• _Exercise aim_
Search the material for the string "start", then return every line where it is found.

• _Data provided_
-.-.-

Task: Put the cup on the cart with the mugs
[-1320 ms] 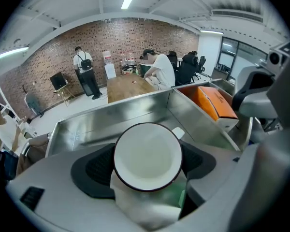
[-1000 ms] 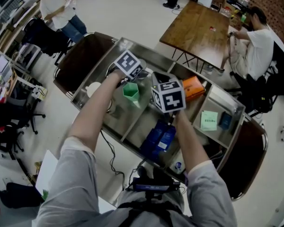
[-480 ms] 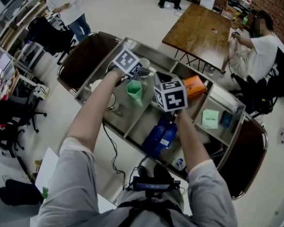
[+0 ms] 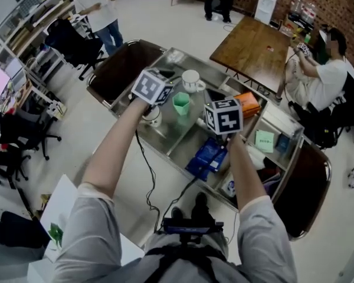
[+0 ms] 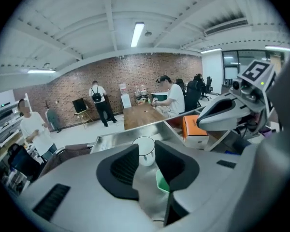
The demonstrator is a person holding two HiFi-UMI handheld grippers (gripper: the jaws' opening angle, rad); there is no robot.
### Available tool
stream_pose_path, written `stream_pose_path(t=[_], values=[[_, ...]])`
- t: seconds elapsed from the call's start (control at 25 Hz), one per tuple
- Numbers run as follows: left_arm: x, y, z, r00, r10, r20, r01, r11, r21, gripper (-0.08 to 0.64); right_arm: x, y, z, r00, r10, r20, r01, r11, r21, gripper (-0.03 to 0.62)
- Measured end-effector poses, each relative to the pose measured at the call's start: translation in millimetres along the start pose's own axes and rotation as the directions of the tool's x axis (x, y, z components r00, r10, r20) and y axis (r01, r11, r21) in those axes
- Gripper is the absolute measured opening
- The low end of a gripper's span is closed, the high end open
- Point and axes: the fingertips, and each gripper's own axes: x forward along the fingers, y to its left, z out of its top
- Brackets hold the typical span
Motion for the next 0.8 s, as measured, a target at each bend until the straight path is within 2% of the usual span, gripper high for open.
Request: stream_pose_path(t=[0.08,0.16,0.32,0.52,0.8], values=[[-23,-4,-1,0.997,0.042,0.061,-0.040,0.998,-0.047,0.047,-13,7,2,1.000,-0.001,0.009,0.001,1.000,-0.013,0.008],[-47,-11,-4,0.990,0.087,0.112,-0.076,0.992,-0.097,0.003,-26,15,1,1.000,0.008,0.019,-0.008,1.000,-0.018,0.008],[-99,-26,-23,0.970,0.159,0.182,-0.126,0.975,-0.181,0.003,-49,39,-7,0.999,0.035,0.032,-0.035,0.999,-0.019,0.008],[-157,-51,-75,0.945,0.240,0.221,-0.170,0.940,-0.296,0.003,-83,74,-36,0.998,0.052,0.039,-0.052,0.999,-0.009,0.008],[-218,-84,-154,0.916,0.344,0.208,-0.243,0.886,-0.395,0.003,-136,116,-71,0.991,0.085,0.102,-0.092,0.993,0.069,0.008]])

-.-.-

• _Result of the exercise_
- t: seconds elapsed from the call's start (control at 25 Hz), one per tuple
- Measured end-effector poses, each relative to the pose measured at the call's start: translation in millimetres along the start pose's own axes and rotation as the directions of the tool's x axis (x, y, z components r00, r10, r20) and y axis (r01, r11, r21) in those axes

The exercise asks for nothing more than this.